*** Task inputs Section Begins ***

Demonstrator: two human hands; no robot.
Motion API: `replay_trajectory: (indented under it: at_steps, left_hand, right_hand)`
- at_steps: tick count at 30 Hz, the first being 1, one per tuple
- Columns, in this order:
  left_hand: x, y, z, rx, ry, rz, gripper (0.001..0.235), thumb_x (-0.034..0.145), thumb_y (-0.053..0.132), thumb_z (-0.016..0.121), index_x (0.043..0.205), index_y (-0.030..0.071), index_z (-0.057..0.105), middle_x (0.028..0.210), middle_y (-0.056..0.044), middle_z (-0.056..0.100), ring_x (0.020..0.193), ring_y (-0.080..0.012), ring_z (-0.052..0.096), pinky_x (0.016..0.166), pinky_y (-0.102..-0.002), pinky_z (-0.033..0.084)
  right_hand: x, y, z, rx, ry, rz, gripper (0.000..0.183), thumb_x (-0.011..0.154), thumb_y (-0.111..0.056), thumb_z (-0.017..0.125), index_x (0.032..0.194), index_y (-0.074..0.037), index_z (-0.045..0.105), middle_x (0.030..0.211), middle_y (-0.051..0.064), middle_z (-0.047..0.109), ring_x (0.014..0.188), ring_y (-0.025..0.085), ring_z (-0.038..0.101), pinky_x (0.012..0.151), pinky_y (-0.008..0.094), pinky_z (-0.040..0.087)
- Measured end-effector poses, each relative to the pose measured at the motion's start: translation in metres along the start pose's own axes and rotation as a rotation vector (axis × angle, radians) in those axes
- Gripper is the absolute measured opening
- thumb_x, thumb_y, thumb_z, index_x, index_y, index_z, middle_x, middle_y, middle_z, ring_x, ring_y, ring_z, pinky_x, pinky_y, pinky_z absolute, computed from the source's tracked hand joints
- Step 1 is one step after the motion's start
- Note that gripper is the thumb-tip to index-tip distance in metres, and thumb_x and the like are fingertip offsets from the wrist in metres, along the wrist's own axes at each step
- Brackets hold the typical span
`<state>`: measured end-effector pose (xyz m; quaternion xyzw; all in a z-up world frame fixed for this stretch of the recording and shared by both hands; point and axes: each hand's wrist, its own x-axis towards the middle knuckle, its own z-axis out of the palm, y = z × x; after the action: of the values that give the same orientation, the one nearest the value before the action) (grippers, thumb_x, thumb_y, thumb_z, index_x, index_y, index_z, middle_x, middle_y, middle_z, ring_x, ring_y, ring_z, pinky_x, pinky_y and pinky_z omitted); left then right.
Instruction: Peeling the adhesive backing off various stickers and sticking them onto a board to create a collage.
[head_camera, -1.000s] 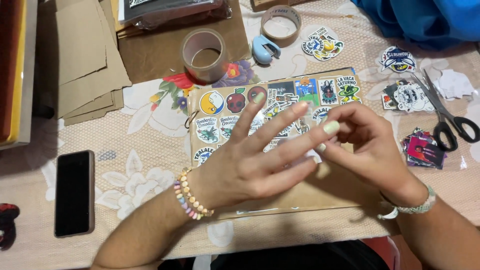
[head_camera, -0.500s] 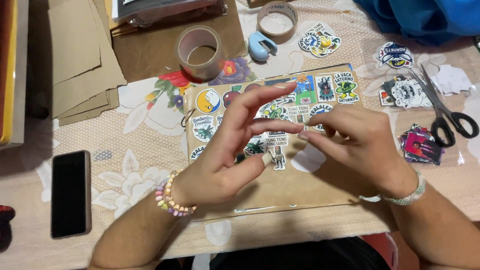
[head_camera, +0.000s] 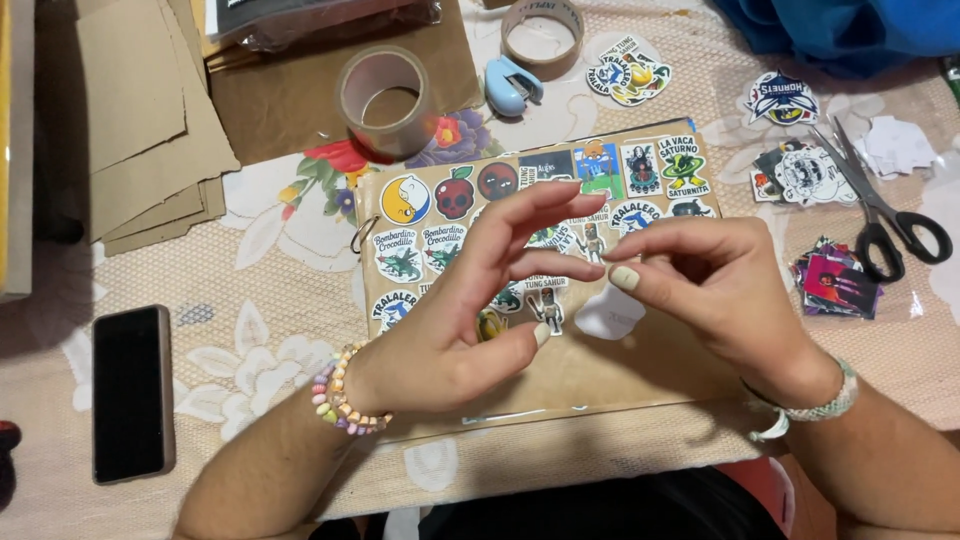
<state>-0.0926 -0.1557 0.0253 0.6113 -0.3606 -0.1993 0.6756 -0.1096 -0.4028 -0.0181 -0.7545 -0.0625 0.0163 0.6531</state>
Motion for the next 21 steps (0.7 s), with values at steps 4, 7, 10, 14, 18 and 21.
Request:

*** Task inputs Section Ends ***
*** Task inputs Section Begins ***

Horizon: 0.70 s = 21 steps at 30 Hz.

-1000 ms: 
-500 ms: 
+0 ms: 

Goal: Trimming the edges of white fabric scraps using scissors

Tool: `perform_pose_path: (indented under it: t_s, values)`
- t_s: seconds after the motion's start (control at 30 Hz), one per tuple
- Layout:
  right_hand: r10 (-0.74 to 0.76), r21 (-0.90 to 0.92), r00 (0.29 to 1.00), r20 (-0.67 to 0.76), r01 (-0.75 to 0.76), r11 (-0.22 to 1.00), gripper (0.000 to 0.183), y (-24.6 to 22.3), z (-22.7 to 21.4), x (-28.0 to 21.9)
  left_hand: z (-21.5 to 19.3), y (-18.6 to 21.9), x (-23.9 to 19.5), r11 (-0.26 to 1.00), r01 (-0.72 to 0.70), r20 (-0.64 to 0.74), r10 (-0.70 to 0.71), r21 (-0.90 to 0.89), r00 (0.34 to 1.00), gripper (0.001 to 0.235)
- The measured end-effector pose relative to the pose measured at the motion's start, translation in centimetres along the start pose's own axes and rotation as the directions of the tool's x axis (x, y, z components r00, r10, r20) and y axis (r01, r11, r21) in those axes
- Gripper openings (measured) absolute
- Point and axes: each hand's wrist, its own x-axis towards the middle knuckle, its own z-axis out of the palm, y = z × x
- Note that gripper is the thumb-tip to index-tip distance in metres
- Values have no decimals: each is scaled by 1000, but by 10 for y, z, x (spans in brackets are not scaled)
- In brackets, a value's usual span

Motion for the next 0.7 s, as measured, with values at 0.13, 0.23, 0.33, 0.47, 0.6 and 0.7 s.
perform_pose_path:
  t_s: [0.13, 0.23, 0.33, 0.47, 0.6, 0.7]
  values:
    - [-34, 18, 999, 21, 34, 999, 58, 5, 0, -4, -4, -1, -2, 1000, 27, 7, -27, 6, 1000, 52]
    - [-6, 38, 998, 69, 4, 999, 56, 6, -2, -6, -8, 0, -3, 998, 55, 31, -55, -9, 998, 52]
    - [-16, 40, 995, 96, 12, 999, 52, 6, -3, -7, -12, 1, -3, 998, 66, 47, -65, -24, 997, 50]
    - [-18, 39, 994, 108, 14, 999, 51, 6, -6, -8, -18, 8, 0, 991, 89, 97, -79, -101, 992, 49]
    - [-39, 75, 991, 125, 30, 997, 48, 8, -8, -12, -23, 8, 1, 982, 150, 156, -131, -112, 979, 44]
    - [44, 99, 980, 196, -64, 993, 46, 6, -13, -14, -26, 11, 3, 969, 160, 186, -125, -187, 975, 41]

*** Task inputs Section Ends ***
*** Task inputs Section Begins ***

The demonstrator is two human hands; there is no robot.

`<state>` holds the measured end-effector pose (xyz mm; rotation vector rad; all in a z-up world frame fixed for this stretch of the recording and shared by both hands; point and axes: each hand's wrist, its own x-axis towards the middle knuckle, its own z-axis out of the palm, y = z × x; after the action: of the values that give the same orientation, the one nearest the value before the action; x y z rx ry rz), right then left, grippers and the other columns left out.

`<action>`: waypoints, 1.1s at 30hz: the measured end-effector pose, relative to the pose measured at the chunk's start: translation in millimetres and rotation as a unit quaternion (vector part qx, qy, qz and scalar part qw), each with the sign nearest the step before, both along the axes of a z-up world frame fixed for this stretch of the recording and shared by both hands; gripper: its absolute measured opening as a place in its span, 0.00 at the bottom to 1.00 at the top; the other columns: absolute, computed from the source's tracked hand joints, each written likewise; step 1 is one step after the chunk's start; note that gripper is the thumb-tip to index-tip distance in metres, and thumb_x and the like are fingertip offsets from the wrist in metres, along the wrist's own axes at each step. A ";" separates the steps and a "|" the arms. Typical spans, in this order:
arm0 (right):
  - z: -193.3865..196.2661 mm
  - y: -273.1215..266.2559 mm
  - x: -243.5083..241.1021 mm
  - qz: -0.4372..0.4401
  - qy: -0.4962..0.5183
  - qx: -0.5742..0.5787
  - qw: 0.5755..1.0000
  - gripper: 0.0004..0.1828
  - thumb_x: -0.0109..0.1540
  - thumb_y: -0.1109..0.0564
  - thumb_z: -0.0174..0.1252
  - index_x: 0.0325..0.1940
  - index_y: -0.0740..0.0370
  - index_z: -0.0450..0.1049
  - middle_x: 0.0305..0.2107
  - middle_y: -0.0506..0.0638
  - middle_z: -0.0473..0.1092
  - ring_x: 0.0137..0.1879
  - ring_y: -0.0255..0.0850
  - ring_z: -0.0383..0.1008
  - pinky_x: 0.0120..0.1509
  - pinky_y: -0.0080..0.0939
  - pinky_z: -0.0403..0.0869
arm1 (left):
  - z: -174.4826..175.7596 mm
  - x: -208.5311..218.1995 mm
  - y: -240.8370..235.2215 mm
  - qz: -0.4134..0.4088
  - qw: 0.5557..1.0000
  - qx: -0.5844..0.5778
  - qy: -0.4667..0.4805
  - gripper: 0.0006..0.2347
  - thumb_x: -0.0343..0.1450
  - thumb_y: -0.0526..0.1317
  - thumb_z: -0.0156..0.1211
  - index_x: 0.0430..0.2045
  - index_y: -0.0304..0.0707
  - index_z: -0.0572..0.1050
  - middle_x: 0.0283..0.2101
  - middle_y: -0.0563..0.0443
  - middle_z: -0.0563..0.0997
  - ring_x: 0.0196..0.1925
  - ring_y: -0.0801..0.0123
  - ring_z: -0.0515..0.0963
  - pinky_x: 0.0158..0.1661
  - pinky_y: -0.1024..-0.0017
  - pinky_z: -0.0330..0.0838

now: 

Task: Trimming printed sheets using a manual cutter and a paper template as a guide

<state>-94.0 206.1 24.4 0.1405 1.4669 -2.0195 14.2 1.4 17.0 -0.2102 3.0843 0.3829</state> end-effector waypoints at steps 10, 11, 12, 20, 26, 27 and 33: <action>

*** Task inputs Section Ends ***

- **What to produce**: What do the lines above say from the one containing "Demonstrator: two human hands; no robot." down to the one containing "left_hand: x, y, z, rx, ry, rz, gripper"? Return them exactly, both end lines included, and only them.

- **Output of the exercise**:
Demonstrator: two human hands; no robot.
Motion API: `replay_trajectory: (indented under it: at_steps, left_hand, right_hand)`
- at_steps: tick count at 30 Hz, the first being 1, one per tuple
- Columns, in this order:
  left_hand: x, y, z, rx, ry, rz, gripper (0.001..0.235), thumb_x (-0.034..0.145), thumb_y (-0.053..0.132), thumb_z (-0.016..0.121), index_x (0.043..0.205), index_y (-0.030..0.071), index_z (-0.057..0.105), middle_x (0.028..0.210), middle_y (-0.056..0.044), middle_z (-0.056..0.100), ring_x (0.020..0.193), ring_y (-0.080..0.012), ring_z (-0.052..0.096), pinky_x (0.016..0.166), pinky_y (-0.102..-0.002), pinky_z (-0.033..0.084)

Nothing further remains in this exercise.